» Task to complete
Say how many lines in the records contain the string "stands", giving the number by itself.
**** Provided records ****
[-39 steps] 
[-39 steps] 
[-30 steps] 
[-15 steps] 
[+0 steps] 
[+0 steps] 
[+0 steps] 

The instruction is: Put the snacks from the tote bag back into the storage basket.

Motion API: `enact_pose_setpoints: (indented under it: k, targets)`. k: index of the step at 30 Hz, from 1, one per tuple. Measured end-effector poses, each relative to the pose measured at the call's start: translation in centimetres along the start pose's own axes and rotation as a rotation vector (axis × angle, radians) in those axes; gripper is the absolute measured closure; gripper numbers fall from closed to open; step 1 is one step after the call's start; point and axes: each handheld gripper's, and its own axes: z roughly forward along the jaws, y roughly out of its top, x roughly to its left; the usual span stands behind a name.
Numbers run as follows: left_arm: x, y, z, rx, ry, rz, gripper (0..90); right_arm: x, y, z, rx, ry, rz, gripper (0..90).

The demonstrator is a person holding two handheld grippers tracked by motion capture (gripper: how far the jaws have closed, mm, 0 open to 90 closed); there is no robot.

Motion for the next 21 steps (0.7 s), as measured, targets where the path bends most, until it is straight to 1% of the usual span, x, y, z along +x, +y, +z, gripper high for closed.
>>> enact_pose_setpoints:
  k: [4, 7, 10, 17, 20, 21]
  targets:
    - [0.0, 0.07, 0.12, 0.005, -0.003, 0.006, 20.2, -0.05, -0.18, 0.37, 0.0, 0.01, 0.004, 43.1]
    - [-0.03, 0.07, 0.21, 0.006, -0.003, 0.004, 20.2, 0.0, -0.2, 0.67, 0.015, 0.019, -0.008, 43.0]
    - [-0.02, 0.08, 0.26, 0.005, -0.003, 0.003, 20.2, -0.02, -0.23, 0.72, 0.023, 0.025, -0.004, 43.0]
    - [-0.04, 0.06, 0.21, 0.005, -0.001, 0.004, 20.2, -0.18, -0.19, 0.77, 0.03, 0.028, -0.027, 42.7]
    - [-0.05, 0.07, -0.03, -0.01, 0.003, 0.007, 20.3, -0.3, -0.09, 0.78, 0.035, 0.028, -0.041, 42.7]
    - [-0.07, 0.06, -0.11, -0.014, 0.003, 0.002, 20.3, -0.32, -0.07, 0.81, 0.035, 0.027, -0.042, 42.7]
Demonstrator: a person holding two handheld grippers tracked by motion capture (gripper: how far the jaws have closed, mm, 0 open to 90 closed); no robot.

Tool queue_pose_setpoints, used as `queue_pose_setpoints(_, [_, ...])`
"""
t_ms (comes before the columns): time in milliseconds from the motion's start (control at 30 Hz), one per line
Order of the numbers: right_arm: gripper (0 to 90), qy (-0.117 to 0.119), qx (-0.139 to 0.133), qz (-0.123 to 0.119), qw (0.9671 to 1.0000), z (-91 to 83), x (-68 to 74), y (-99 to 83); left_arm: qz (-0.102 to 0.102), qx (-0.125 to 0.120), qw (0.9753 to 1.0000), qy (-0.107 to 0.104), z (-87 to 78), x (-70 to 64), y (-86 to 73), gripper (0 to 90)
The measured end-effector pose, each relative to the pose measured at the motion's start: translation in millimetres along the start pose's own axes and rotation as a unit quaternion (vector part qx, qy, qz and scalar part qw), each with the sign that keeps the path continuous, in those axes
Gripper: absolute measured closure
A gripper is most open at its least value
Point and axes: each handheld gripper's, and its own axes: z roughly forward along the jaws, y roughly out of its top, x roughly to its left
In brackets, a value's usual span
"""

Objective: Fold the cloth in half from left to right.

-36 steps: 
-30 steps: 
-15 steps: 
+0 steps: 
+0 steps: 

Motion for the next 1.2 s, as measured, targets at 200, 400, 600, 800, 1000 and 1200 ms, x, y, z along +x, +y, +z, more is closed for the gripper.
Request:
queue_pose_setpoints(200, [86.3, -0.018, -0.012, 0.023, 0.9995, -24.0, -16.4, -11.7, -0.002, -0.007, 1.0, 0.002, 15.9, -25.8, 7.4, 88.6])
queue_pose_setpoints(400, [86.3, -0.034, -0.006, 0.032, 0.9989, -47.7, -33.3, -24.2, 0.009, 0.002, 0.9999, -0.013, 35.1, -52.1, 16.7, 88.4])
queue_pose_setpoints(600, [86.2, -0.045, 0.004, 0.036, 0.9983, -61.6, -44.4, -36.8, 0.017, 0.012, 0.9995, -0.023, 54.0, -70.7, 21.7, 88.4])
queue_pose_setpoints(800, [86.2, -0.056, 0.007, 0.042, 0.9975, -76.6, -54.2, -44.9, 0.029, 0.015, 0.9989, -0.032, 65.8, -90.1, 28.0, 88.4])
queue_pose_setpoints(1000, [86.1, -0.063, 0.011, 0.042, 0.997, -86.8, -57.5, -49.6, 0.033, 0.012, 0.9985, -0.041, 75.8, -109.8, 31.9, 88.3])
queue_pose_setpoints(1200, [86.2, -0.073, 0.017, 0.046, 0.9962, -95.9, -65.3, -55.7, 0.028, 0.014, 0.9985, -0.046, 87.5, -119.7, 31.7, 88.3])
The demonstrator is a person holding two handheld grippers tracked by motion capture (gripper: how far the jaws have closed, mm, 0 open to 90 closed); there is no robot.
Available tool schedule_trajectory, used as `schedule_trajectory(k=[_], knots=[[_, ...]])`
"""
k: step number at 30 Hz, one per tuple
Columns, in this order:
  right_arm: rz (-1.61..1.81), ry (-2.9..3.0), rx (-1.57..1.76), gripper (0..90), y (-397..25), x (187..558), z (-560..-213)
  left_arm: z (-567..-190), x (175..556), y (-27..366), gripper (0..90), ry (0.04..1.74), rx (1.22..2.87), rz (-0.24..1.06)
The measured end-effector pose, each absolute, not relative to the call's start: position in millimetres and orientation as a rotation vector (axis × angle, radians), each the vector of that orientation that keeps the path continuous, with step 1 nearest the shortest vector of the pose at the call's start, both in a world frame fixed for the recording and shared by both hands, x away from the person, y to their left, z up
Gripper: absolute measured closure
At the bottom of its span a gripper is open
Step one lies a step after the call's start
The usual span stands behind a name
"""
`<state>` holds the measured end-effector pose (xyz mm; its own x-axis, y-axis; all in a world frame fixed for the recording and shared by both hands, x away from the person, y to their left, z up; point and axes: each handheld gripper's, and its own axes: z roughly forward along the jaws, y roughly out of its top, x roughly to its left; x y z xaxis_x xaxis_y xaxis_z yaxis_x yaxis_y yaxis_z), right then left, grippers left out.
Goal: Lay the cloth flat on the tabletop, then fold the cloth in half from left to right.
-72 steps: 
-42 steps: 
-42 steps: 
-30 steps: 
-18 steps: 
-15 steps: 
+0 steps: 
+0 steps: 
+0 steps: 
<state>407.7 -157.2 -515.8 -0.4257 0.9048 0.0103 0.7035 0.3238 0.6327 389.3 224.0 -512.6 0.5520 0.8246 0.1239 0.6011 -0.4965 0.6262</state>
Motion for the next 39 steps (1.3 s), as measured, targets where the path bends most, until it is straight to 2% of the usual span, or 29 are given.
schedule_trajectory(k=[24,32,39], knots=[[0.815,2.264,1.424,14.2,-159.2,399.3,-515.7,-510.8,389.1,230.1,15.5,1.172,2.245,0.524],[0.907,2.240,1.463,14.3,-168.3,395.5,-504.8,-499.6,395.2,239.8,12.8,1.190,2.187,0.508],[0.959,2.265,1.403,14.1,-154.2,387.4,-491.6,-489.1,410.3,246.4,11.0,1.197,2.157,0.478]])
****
» Completed task
2